Le couac du jour sur les néonicotinoïdes a au moins un mérite: il révèle l’engagement pro-européen très variable de la nouvelle majorité. Très europhile dans les caméras de télévision, Emmnuel Macron se révèle bien plus souverainiste dans la pratique quotidienne du pouvoir.
C’est vrai qu’on s’est bien amusé avec ce premier couac du gouvernement. D’un côté, un arbitrage rendu le 21 juin sur l’interdiction absolue des néonicotinoïdes. De l’autre, l’intervention du tout nouveau ministre de l’agriculture qui est revenu sur cet arbitrage, la fleur au bout du fusil. Il aurait mieux fait de potasser ses dossiers sensibles avant d’aller à la télé celui-là!
Sur le fond, l’affaire révèle l’attachement très « instable » d’En Marche à l’Europe.
Néonicotinoïdes et surtransposition
Comme d’habitude, l’administration française a abondamment pratiqué la surtransposition des normes européennes dans ce dossier. Ainsi, la réglementation européenne n’interdit pas les néonicotinoïdes. C’est la France qui fait le choix d’aller au-delà des règles communautaires en adaptant, dans la loi sur la biodiversité, des mesures bien plus drastiques que celles qui existent sur le reste du continent.
Dans le cas de la protection des abeilles, on peut comprendre cette volonté d’aller au-delà du droit valable sur le continent. Mais il faudrait être naïf pour croire que la surtransposition se limite aux seuls cas de la protection de nos amis les insectes. La surtransposition est une maladie de la bureaucratie française qui aime ajouter de la complexité nationale à la complexité communautaire.

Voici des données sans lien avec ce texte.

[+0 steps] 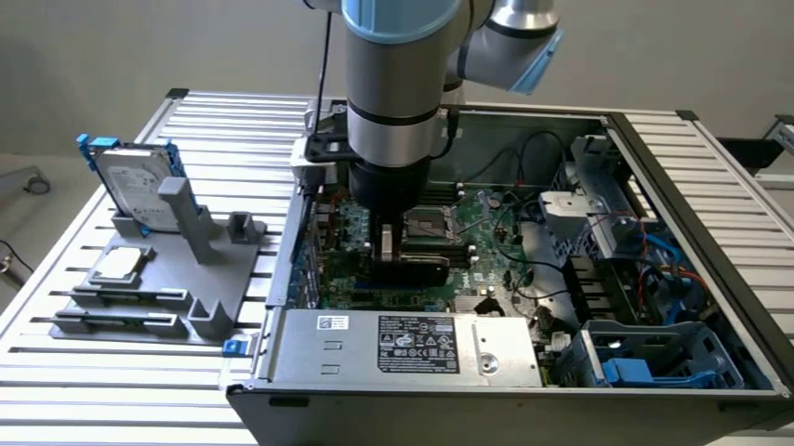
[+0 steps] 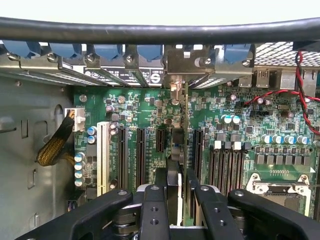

Mais de quelle Europe parlons-nous?
Il faut donc prendre le temps de bien comprendre la véritable portée de la surtransposition des normes européennes en droit français. Elle consiste à greffer sur le droit valable dans l’Union des « verrues » nationales, des particularités, des originalités, dans un sens constant: celui de la surinterdiction et de la restriction maniaque.
Cette manie dit deux choses de nos élites technocratiques (qui adorent, pour transposer le droit de l’Union, recourir aux ordonnances).
Première chose, elle nous rappelle que la valeur fondamentale de l’élite française, survivance d’une noblesse de robe coriace au-delà des épisodes républicains, c’est la privation. Quelle jouissance que de limiter l’instinct vital par une superposition de règles castratrices, de codes obscurs, qui embrassent la vie comme le poulpe étouffe sa proie.
Deuxième chose: au-delà des postures européennes, les élites françaises restent profondément souverainistes et attachées au fait national. Comme quoi, il n’est pas si facile de diluer son identité millénaire dans un machin transnational, même si on le pense comme l’alpha et l’oméga de la modernité.
En France, le souverainisme est aussi têtu que les faits
Que n’avons-nous entendu, il y a quelques semaines, sur la félonie de tous les eurosceptiques? Rappelons-nous que Macron a largement été élu en jouant sur le clivage entre les obscurantistes eurosceptiques, symboles de toutes les horreurs modernes, et les europhiles (dont lui) qui avaient parfaitement compris que l’avenir de l’homo europeensis était dans le machin bruxellois.
Puis, une fois la bise venue, on s’aperçoit de la frilosité des donneurs de leçons. Finalement, l’Europe, c’est pas si bien que ça. Et la souveraineté française, ça n’a pas de prix.